As shown in FIG. 12, an example of integrating the element contacting part and the output extraction part is to change the molding method of the element contacting surface 231b of the inner electrode lead fitting 231, so that the outer peripheral surface is connected to the element 20. They may be in contact with each other, and even if the inner surface shape of the element 20 near the opening is different, for example, the shape of the element contact surface 231b may be matched as shown in FIG. 13. Furthermore, as shown in FIGS. 14A and 14B, the element contacting surface 231b of the inner electrode lead fitting 231 does not need to exist around the entire circumference of the end, and even if a portion is cut out, the effect of the present invention will not change. .

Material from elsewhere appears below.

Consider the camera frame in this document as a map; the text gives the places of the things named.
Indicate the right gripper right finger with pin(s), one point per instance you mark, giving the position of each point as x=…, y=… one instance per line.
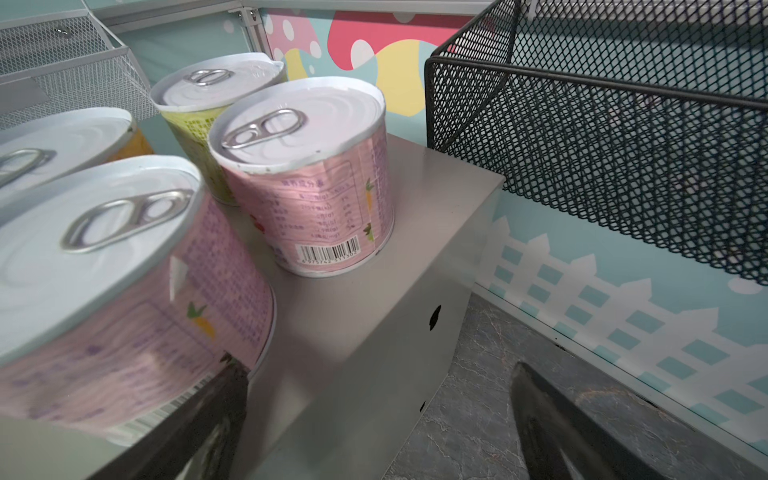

In the oxygen sensor of the present invention, as described above, the tubular output extraction part of the output extraction part (lead part) for the inner electrode is fitted and fixed in the insulating tube, so that disconnection due to vibration can be completely prevented. Furthermore, since the take-out part is fixed as described above, the amplitude of the covered wire connected thereto is also reduced, damage to the heat-resistant elastic body can be prevented, and loosening of the joint between the covered wire and the lead component can be prevented. Furthermore, by using the inner electrode extraction part of the present invention, there is an advantage that the ease of assembling the oxygen sensor is improved and the cost can be reduced.

[Brief explanation of drawings]

Fig. 1 is a cross-sectional view of a conventional oxygen sensor, Fig. 2 is a cross-sectional view of an improved oxygen sensor, Fig. 3 is an exploded perspective view showing the main components of the oxygen sensor shown in Fig. 2, and Fig. 4 is a cross-sectional view of a conventional oxygen sensor. A sectional view of one embodiment of the invention, FIG.
An exploded perspective view showing the main components of the embodiment shown in the figure;
6 to 9 are views showing other embodiments of the present invention, FIG. 10 is a sectional view of still another embodiment of the invention, and FIG. 11 is a main configuration of the embodiment of FIG. 10. Exploded perspective view, Figures 12 to 14 A, B
FIG. 3 is a diagram showing another embodiment of the present invention. In the figure, 1, 20...Element, 1b, 20b...Inner electrode layer, 2, 27...Housing, 21...Outer insulating tube, 22...Lead fitting for outer electrode, 24
...Inner insulating tube, 32...Electrified wire, 231...Element contact parts/inner electrode lead fitting, 232...
lead parts.

Claims (1)

[Claims] 1. In an oxygen sensor consisting of an element having inner and outer electrode layers formed on the inner and outer surfaces of a solid electrolyte container fixed to the tip of an insulating tube fixed by a housing, one end of the element is in contact with at least a part of the inner surface of the opening of the element. The formed element contact portion made of a heat-resistant conductive material and a tubular body made of a heat-resistant conductive material are fitted into the insulating tube and one end is brought into contact with or joined to the element contact portion to ensure electrical continuity. An oxygen sensor characterized in that an output extraction part for an inner electrode is attached near the other end, and an output extraction part formed by providing a hole or groove penetrating the inner and outer surfaces of a tubular body.